What’s really interesting is I think often those front desk staff people, appointment schedulers, umm medical assistants, can be the one that a patient might disclose something to, or might the person that noticed a change in behavior. I mean my sense is from working in a lot of primary care settings that umm, we have incredibly astute front desk staff and medical assisting staff and they often know the patients really well and it might be a team member who notices, “gosh that person seems more anxious today or more hopeless today” or maybe that person makes the off-hand comment to the medical assistant and not the medical provider.
So one of the things I really encourage teams to think about is when you develop safety protocols, really both having a-- a pathway for if somebody who's a non-clinician identifies a patient at risk, how they connect that person, how is that hand off, how's that transfer of information going to happen in the clinic? Umm, that also that everyone in the clinic is aware of how you manage suicide and patients at risk in that clinic. So, I-- I love this question because I think it's absolutely true, umm, that the person at risk might not be the person that has the most training, umm who notices the person at risk might not be the person with the most training.
It's interesting, in Washington State they actually have required basically suicide prevention training of any medical professional any level, umm-- and even pharmacists, OTs, PTs, dentists, everyone. Because essentially, you know, we don't know who the patient is going to actually confide in or umm talk to. So, I think for everyone to feel like they have a role in suicide prevention is really important. So, umm-- great question. I think everybody should really seek some level of training. I don't think we expect the medical assistant to actually manage the patient with risk, but we would want them to know what to do if they were the one that identified a patient at risk.

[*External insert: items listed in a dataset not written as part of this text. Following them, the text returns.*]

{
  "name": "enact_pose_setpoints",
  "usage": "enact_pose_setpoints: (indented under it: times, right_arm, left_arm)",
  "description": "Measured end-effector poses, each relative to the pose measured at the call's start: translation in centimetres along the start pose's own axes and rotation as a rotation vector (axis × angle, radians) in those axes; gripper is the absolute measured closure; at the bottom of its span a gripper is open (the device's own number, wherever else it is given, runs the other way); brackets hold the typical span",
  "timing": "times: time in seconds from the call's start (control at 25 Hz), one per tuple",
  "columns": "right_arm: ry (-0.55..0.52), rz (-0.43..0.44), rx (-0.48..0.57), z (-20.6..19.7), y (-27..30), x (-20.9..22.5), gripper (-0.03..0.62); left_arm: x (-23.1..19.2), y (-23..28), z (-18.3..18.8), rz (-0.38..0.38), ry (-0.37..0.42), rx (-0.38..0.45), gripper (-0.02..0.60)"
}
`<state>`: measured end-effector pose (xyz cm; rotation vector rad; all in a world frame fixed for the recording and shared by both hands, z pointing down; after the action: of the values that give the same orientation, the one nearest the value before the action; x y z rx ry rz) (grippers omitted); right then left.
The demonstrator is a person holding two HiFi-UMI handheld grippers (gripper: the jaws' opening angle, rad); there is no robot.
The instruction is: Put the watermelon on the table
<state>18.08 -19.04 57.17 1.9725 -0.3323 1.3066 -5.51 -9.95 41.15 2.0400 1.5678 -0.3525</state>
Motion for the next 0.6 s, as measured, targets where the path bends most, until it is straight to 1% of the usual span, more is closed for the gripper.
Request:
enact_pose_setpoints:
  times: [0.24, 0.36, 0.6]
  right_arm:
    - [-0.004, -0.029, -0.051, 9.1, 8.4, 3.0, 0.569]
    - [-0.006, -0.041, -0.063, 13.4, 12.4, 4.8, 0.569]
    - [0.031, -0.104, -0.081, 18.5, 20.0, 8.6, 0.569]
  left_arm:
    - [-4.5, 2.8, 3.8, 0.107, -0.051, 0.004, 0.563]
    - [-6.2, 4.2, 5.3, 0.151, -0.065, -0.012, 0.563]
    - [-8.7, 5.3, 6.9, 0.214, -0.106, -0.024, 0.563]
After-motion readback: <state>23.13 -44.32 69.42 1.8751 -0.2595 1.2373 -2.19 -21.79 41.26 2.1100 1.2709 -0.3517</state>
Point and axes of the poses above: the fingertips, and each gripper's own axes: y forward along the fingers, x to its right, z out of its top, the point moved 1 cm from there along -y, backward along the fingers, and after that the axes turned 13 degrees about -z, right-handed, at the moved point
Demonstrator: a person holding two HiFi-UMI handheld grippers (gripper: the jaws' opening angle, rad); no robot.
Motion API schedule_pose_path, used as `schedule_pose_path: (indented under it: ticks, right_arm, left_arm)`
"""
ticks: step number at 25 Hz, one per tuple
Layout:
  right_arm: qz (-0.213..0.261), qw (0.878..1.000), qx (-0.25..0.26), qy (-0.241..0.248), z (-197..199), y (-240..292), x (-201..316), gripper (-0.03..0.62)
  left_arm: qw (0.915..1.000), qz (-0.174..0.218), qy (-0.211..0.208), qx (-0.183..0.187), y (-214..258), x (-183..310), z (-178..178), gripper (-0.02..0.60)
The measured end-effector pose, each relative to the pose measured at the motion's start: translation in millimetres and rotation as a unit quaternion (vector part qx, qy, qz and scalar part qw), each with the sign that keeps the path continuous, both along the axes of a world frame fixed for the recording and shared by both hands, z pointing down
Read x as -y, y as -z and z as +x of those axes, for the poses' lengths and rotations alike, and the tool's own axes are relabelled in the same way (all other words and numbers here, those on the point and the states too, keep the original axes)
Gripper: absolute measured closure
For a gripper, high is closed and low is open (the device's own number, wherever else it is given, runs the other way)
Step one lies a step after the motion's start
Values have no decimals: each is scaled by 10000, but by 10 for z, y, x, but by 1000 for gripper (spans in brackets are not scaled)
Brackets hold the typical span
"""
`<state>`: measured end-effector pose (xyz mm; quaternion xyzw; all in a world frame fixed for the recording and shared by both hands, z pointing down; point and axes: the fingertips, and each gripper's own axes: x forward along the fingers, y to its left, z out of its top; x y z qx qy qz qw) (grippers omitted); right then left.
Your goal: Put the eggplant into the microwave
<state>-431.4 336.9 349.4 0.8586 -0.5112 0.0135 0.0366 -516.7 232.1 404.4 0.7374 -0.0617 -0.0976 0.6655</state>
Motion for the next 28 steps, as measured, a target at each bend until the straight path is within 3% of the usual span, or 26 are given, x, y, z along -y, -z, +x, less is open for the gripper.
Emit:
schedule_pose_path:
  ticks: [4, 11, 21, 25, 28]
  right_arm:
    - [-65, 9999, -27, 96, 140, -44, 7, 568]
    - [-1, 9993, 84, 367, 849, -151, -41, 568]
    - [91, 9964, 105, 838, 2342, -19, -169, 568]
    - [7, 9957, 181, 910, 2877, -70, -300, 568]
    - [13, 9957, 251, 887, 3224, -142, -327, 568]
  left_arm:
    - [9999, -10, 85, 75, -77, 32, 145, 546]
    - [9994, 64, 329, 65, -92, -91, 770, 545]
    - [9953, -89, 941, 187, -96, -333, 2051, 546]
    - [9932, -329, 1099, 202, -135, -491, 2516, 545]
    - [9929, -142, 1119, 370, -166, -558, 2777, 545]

>> ANDREA HORVATH MARQUES: Thank you. So, umm-- another very interesting question, something what we've been talking before we opened this webinar, Anna, is about using collaborative care in other settings outside the U.S. And umm-- we're going to be able to share a few papers, written papers also, showing how we are having this had – bi-directional modeling, of like bringing collaborative care outside to other areas in the U.S. And how can we have some models being used outside the U.S. and bring it back in the U.S., and how those things help each other. So, but collaborative care has already been shown to be implemented in different areas, but the question, and Anna’s going to be talking a little bit more about this, is, somebody from Indian Health Service, sorry-- this is from Indian. This is inside the U.S.-- I'm so sorry.
>> ANNA RATZLIFF: Yes, that's okay.
>> ANDREA HORVATH MARQUES: Yeah--yeah. But umm-- this is from an Indian Health Service clinic inside the U.S. I'm sorry. I was thinking about India, hahaha! I'm having a hard—so they’re having a hard time to buy in from the primary care providers inside in those clinics. So-- and that's another question that we were talking about. How do you advise the people who wants to start implementing those how to get them on board on that? And that’s a very relevant question. And I think Anna will be able to help us, give us some answers.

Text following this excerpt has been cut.